Top of Exercise materials
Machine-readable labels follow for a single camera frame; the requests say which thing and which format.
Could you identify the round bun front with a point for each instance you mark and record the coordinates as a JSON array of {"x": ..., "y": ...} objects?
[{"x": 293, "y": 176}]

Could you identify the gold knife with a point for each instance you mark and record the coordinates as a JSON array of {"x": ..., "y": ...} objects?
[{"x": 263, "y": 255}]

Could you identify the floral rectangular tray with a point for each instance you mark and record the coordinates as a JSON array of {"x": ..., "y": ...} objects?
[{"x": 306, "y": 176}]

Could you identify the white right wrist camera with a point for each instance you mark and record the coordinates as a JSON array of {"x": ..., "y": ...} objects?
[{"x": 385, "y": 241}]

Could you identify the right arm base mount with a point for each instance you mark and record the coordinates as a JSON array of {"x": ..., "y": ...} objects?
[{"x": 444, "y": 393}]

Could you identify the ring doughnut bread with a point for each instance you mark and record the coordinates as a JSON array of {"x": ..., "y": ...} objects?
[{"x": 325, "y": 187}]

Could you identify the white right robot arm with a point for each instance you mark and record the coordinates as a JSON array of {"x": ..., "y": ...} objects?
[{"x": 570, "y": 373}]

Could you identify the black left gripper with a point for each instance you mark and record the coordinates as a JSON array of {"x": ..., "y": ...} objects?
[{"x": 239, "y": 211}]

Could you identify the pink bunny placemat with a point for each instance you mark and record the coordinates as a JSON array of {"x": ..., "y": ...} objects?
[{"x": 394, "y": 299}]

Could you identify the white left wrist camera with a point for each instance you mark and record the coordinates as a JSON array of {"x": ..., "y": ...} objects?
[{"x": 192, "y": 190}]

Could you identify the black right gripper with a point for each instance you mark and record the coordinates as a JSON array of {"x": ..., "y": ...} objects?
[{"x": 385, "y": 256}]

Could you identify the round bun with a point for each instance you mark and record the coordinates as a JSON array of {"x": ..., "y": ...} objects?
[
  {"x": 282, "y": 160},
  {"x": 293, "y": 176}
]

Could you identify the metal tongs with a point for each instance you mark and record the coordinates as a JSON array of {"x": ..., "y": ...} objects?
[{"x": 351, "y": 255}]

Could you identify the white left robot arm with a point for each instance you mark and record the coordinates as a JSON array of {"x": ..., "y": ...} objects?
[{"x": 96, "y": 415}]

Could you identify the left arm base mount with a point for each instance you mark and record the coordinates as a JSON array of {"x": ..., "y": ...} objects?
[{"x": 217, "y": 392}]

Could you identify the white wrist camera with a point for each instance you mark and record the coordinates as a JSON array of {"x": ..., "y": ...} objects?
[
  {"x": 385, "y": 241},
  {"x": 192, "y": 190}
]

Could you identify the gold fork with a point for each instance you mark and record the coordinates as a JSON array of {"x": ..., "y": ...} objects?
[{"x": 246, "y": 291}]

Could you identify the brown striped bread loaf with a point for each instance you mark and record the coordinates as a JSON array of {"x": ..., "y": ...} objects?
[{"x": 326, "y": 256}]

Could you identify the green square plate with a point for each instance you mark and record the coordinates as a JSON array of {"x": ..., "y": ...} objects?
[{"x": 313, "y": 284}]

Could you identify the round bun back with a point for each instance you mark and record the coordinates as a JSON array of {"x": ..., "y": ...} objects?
Bottom of Exercise materials
__Activity__
Word for word, write out all of the entries.

__Answer section__
Machine-readable labels follow for a single camera frame; the requests say which thing and which format.
Could you identify the round bun front with a point for each instance you mark and record the coordinates as a JSON array of {"x": ..., "y": ...} objects?
[{"x": 293, "y": 176}]

Could you identify the gold knife with a point for each instance you mark and record the coordinates as a JSON array of {"x": ..., "y": ...} objects?
[{"x": 263, "y": 255}]

Could you identify the floral rectangular tray with a point for each instance you mark and record the coordinates as a JSON array of {"x": ..., "y": ...} objects?
[{"x": 306, "y": 176}]

Could you identify the white right wrist camera with a point for each instance you mark and record the coordinates as a JSON array of {"x": ..., "y": ...} objects?
[{"x": 385, "y": 241}]

Could you identify the right arm base mount with a point for each instance you mark and record the coordinates as a JSON array of {"x": ..., "y": ...} objects?
[{"x": 444, "y": 393}]

Could you identify the ring doughnut bread with a point for each instance you mark and record the coordinates as a JSON array of {"x": ..., "y": ...} objects?
[{"x": 325, "y": 187}]

Could you identify the white right robot arm with a point for each instance you mark and record the coordinates as a JSON array of {"x": ..., "y": ...} objects?
[{"x": 570, "y": 373}]

Could you identify the black left gripper with a point for each instance you mark and record the coordinates as a JSON array of {"x": ..., "y": ...} objects?
[{"x": 239, "y": 211}]

Could you identify the pink bunny placemat with a point for each instance you mark and record the coordinates as a JSON array of {"x": ..., "y": ...} objects?
[{"x": 394, "y": 299}]

Could you identify the white left wrist camera with a point for each instance you mark and record the coordinates as a JSON array of {"x": ..., "y": ...} objects?
[{"x": 192, "y": 190}]

Could you identify the black right gripper with a point for each instance you mark and record the coordinates as a JSON array of {"x": ..., "y": ...} objects?
[{"x": 385, "y": 256}]

Could you identify the round bun with a point for each instance you mark and record the coordinates as a JSON array of {"x": ..., "y": ...} objects?
[
  {"x": 282, "y": 160},
  {"x": 293, "y": 176}
]

Could you identify the metal tongs with a point for each instance you mark and record the coordinates as a JSON array of {"x": ..., "y": ...} objects?
[{"x": 351, "y": 255}]

Could you identify the white left robot arm with a point for each instance you mark and record the coordinates as a JSON array of {"x": ..., "y": ...} objects?
[{"x": 96, "y": 415}]

Could you identify the left arm base mount with a point for each instance you mark and record the coordinates as a JSON array of {"x": ..., "y": ...} objects?
[{"x": 217, "y": 392}]

Could you identify the white wrist camera with a point for each instance you mark and record the coordinates as a JSON array of {"x": ..., "y": ...} objects?
[
  {"x": 385, "y": 241},
  {"x": 192, "y": 190}
]

Could you identify the gold fork with a point for each instance you mark and record the coordinates as a JSON array of {"x": ..., "y": ...} objects?
[{"x": 246, "y": 291}]

Could you identify the brown striped bread loaf with a point for each instance you mark and record the coordinates as a JSON array of {"x": ..., "y": ...} objects?
[{"x": 326, "y": 256}]

Could you identify the green square plate with a point for each instance you mark and record the coordinates as a JSON array of {"x": ..., "y": ...} objects?
[{"x": 313, "y": 284}]

Could you identify the round bun back with a point for each instance you mark and record the coordinates as a JSON array of {"x": ..., "y": ...} objects?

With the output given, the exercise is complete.